Exercise brief
Using the listing below, set down exactly the lines starting at the line that contains "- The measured" and ending at the line that contains "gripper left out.", both included, and no others.
____________
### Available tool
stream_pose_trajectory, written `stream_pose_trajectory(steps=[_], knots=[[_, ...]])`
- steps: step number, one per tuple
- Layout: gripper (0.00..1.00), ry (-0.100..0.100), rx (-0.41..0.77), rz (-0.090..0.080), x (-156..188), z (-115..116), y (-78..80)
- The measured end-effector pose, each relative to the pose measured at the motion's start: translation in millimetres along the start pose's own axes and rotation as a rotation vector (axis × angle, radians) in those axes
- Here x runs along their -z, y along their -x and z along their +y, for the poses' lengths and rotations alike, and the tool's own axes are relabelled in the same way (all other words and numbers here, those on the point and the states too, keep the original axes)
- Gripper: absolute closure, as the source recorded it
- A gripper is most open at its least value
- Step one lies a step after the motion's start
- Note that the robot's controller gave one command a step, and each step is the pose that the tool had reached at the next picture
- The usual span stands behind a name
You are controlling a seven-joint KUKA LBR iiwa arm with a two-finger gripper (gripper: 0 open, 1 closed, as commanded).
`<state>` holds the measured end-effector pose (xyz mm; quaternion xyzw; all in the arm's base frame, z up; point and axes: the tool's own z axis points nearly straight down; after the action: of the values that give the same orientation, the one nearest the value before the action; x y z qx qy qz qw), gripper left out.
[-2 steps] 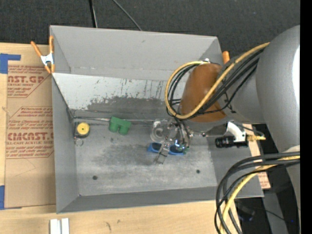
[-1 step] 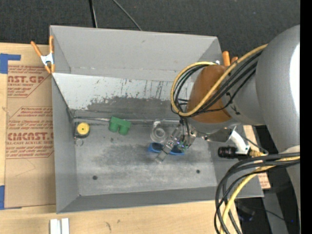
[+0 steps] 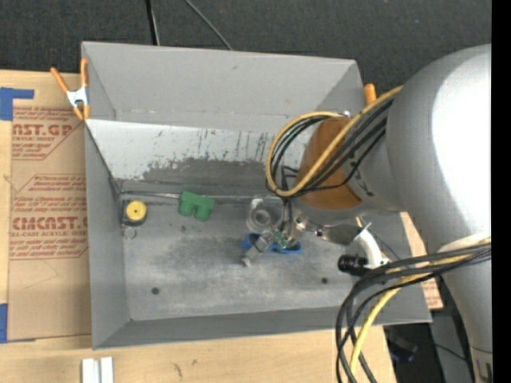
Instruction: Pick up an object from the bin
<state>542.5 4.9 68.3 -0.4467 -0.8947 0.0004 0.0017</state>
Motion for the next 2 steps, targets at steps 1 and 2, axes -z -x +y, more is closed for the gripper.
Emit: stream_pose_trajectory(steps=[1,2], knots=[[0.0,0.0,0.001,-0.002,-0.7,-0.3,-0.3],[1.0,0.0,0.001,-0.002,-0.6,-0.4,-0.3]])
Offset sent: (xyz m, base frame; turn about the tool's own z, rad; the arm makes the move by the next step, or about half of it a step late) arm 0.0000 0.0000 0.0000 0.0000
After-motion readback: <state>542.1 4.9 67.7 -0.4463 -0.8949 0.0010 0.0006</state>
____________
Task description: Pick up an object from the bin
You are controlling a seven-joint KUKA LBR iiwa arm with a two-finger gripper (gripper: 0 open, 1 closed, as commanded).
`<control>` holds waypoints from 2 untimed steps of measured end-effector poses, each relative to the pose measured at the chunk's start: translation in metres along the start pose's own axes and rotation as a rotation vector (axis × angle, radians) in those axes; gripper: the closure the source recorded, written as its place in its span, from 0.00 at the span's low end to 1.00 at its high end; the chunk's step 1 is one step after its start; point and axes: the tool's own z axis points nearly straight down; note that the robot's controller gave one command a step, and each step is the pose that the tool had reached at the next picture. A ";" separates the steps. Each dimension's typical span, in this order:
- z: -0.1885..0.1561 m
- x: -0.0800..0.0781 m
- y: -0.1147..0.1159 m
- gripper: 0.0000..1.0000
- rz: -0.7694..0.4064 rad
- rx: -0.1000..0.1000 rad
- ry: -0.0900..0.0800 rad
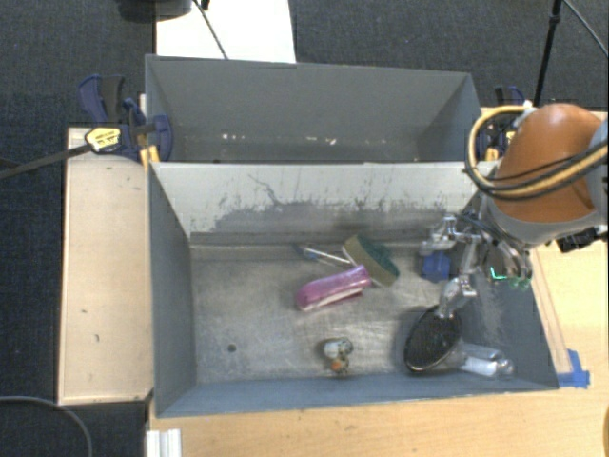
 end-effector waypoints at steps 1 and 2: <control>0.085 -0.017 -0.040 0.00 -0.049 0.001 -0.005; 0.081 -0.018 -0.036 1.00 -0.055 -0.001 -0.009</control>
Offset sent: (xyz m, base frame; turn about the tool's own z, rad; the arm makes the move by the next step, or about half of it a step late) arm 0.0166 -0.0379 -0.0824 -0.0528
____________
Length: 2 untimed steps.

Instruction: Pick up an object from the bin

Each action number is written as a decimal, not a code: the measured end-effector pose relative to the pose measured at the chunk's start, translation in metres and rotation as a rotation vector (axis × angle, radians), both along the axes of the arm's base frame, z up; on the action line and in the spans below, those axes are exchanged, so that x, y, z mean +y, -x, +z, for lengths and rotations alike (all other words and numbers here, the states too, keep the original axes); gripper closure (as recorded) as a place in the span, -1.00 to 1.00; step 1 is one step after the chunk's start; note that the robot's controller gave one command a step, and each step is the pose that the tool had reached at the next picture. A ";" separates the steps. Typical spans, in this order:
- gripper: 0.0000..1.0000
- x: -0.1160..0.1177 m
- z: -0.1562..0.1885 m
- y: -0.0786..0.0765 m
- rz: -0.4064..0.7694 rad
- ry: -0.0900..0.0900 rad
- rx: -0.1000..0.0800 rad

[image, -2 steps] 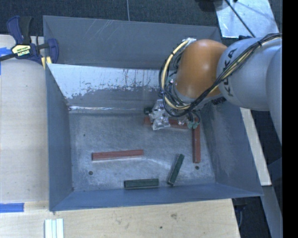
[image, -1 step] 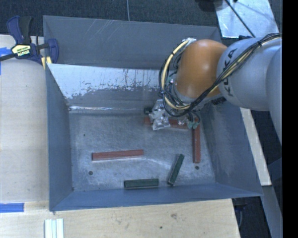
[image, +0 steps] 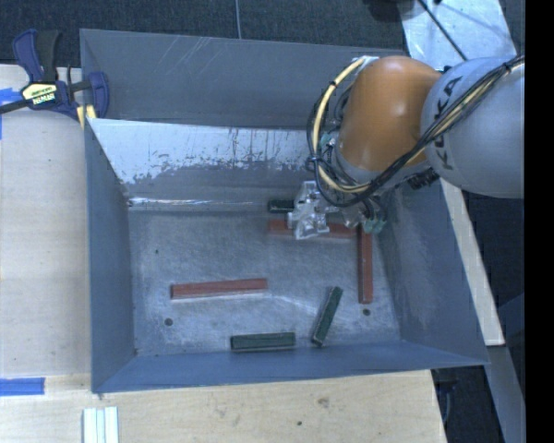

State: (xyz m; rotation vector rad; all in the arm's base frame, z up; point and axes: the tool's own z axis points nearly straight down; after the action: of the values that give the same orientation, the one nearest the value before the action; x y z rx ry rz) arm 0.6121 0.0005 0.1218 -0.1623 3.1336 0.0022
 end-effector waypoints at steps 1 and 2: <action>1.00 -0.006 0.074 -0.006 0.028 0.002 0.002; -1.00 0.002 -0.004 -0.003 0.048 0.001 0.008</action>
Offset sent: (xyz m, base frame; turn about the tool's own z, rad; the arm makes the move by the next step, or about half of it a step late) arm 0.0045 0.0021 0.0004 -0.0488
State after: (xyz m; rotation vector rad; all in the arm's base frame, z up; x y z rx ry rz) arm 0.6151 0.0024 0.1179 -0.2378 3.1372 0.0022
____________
Response to the task
- The measured end-effector pose, each relative to the pose measured at the motion's start: translation in millimetres along the start pose's own axes and rotation as a rotation vector (axis × angle, radians) in those axes
- Here x runs along their -z, y along their -x and z along their +y, for the poses' lengths and rotations alike, and the tool's own axes are relabelled in the same way (all other words and numbers here, those on the point and the states too, keep the original axes)
- Gripper: absolute closure, as the source recorded it
- A gripper is most open at its least value
- Step one lies a step after the motion's start
- Note that the robot's controller gave one command a step, and each step is the pose that the tool had reached at the next picture
- The usual span stands behind a name
You are controlling a seven-joint KUKA LBR iiwa arm with a two-finger gripper (gripper: 0 open, 1 closed, as commanded).
`<state>` holds the measured end-effector pose (xyz mm; quaternion xyzw; all in the arm's base frame, z up; point and axes: the tool's own z axis points nearly straight down; after the action: of the values that give the same orientation, the one nearest the value before the action; x y z qx qy qz qw), gripper left out.

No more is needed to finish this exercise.